● **What to do**: In the listing below, count the lines with "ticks" and report only the figure.

● **Data**:
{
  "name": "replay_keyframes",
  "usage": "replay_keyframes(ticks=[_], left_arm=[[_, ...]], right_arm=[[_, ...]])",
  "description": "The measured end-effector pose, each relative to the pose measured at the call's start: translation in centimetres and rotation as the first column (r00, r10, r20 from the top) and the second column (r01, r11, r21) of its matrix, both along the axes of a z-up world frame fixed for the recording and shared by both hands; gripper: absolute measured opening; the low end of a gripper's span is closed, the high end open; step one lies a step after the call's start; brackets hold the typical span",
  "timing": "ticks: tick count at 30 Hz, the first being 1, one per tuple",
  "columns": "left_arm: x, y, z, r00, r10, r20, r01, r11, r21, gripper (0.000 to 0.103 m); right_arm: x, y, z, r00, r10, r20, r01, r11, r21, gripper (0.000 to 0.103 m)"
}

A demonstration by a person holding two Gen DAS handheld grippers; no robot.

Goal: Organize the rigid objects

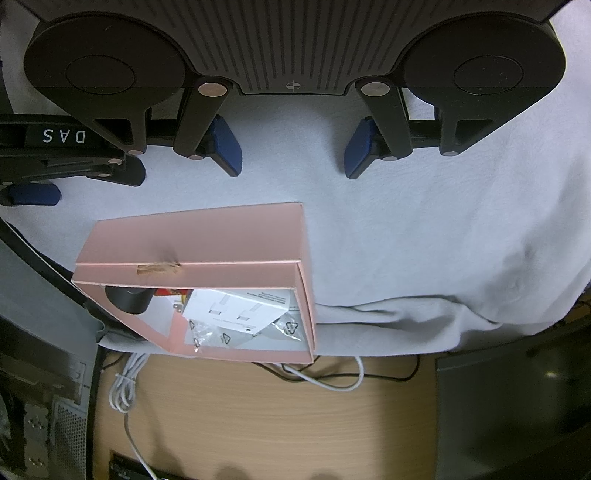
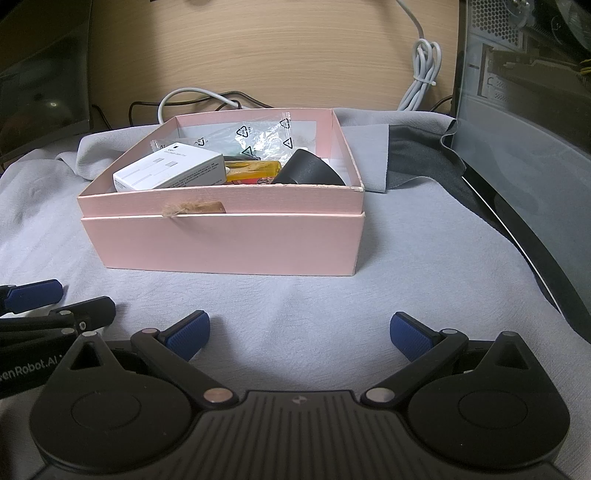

● **Answer box**: 2